The timber industry is one of Australia's manufacturing success stories. People will always use timber and there will always be timber due to its sustainability provided it is responsibly grown and managed.
Fortunately, this was recognised over 100 years ago when Richard Matthews (RM) Hyne, founder of Hyne Timber and Member of the Queensland Legislative Assembly successfully introduced a motion that the government take immediate action in the replanting of forests and the creation of a Department of Forestry.
And so, with the support of other such visionaries, the journey began towards ultimately establishing a forest and forest products research facility in 1918.
100 years on and Government officials, stakeholders and industry came together to reflect on the significance of research and science in this ever evolving and growing industry.

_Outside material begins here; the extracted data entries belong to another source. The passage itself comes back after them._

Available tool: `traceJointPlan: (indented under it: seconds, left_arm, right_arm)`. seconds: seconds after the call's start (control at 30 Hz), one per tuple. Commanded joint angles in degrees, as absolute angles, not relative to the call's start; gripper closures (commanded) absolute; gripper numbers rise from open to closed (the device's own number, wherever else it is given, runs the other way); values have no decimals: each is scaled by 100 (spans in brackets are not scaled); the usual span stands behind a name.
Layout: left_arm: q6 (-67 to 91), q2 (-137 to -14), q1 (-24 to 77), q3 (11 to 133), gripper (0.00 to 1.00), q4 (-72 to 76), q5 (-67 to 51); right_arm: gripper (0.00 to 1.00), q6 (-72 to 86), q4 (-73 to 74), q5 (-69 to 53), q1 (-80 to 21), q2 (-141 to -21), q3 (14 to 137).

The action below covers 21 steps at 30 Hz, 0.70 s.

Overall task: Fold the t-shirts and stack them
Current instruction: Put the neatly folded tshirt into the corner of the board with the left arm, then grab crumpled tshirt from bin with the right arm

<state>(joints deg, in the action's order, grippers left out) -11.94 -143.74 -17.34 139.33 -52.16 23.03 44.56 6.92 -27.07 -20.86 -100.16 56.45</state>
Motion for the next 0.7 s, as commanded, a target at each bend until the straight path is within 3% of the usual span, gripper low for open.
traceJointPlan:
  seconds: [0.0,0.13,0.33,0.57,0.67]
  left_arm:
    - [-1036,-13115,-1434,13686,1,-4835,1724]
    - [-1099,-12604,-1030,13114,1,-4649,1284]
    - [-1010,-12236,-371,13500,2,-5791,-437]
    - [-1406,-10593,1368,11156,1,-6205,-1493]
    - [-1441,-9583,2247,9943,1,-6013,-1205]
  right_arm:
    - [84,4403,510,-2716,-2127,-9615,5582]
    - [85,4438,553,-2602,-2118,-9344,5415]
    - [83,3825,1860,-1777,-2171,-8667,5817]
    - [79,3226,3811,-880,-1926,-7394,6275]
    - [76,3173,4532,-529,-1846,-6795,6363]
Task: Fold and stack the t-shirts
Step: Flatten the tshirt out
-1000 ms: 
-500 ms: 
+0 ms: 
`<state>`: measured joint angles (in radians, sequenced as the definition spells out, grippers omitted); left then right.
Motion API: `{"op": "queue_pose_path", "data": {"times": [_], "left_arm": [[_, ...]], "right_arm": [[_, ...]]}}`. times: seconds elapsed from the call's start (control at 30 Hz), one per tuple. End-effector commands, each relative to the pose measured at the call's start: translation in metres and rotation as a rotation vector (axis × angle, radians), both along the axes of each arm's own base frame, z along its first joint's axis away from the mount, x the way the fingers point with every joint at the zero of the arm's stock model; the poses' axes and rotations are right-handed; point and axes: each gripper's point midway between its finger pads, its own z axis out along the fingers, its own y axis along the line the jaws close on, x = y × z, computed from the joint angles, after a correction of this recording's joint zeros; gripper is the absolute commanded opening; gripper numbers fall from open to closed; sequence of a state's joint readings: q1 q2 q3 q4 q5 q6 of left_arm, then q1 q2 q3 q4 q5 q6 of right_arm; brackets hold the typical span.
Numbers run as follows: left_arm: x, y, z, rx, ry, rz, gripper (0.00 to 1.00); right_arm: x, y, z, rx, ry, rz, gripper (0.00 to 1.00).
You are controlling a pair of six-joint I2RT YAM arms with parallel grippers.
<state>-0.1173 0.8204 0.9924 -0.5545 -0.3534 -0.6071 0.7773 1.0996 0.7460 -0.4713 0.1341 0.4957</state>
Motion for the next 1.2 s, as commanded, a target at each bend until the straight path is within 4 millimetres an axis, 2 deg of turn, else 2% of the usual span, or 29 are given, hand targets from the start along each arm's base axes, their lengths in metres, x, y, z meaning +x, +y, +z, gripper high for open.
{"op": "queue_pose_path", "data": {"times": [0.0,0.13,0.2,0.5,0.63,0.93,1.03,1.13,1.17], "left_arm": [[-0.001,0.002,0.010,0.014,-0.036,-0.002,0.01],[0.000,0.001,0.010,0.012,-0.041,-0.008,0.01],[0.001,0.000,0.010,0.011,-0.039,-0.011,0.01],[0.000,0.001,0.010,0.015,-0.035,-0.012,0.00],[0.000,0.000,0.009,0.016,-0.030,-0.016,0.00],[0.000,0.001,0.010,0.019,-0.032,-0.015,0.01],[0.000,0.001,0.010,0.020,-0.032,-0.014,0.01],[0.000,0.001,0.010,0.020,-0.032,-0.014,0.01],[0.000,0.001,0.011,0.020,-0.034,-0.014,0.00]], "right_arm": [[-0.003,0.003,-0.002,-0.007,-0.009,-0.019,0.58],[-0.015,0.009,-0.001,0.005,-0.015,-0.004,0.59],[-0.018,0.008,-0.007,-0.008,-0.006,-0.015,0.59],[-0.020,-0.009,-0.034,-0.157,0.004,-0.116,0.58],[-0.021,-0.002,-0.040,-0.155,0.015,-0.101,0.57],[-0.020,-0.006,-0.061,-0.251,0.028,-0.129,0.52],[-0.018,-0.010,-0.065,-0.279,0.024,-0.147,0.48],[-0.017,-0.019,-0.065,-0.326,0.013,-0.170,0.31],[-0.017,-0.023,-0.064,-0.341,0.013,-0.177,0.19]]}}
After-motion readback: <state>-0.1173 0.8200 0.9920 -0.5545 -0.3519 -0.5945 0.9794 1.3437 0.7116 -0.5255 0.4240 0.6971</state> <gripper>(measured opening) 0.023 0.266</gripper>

During the centenary celebration, James Hyne, Executive Director of Hyne Timber spoke about the 100 years of Queensland Government research and development, supporting the industry's security and growth.
"Forestry and forest products need science. Trees are a living, natural resource and they all differ. What you can do with trees and how you can do it better has evolved significantly over the years and will never stop evolving, diversifying and improving provided we maintain a continued scientific focus.
"Therefore, the Queensland Governments Department of Agriculture and Fisheries Salisbury Research Facility is a critical innovation centre.
"To name a few, the Facility has undertaken extensive work on drying plantation pines to improve the useability of the wood by increasing straightness and stability.
"The quality of our products is benchmarked by industry standards and certifications which are essential for builders and home owners using our products in the majority of Queensland homes. This facility has played an integral role and continues to be involved in underpinning such standards with a fundamental knowledge of timber product through extensive testing over many years." Mr Hyne said.
The research facility also introduced acoustic technology to enable the timber industry to make improvements on grading timber and ensuring quality products.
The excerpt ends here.